_TASK TO CARRY OUT_
Give again, character for character, the lines that lie between the first line of the material and the line with "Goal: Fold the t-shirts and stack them", inclusive. Omit pictures.
*** Begin section ***
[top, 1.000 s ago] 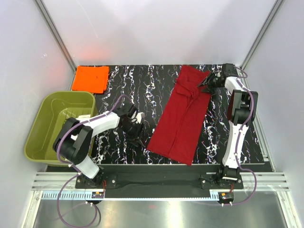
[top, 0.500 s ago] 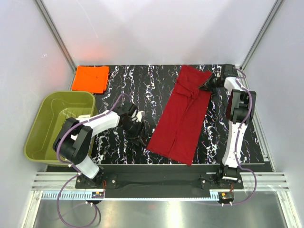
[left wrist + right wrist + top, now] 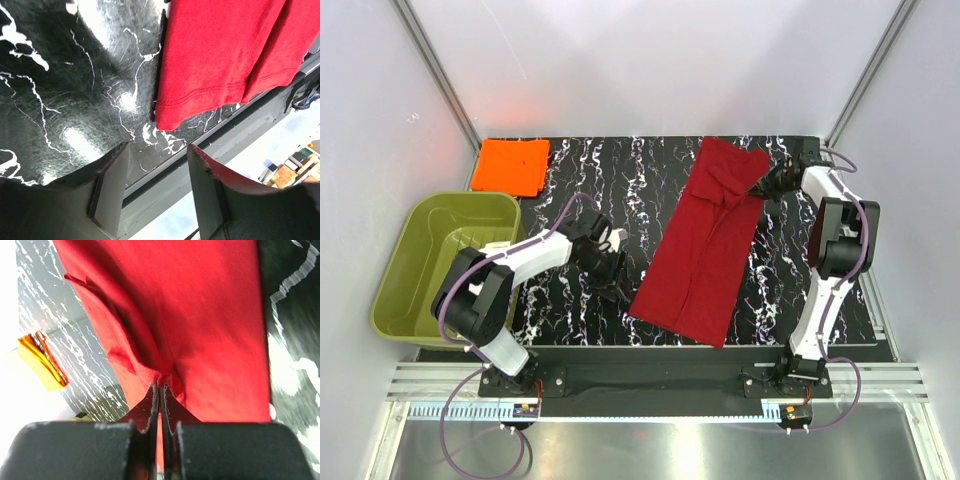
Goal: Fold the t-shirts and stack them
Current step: Fold the tshirt
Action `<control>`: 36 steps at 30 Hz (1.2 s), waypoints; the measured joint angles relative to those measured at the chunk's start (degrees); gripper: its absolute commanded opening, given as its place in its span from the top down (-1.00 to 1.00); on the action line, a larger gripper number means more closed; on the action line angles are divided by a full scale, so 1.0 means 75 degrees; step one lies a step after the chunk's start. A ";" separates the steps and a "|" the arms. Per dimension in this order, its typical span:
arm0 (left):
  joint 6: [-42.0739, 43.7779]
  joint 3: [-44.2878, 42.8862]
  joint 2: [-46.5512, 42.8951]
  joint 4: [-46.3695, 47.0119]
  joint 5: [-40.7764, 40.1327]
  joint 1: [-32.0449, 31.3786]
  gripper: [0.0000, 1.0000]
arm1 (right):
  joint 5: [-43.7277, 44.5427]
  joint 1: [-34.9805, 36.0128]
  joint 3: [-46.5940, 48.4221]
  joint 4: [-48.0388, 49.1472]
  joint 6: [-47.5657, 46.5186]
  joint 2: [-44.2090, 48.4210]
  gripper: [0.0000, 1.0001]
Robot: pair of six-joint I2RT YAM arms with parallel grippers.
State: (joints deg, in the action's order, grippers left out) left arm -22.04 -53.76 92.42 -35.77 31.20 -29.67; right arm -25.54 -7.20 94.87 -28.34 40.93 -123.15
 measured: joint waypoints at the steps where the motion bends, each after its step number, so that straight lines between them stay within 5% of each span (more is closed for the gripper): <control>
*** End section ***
_YOUR SOLUTION_
[top, 1.000 s ago] 
[top, 0.500 s ago] 
[left wrist + right wrist + top, now] 
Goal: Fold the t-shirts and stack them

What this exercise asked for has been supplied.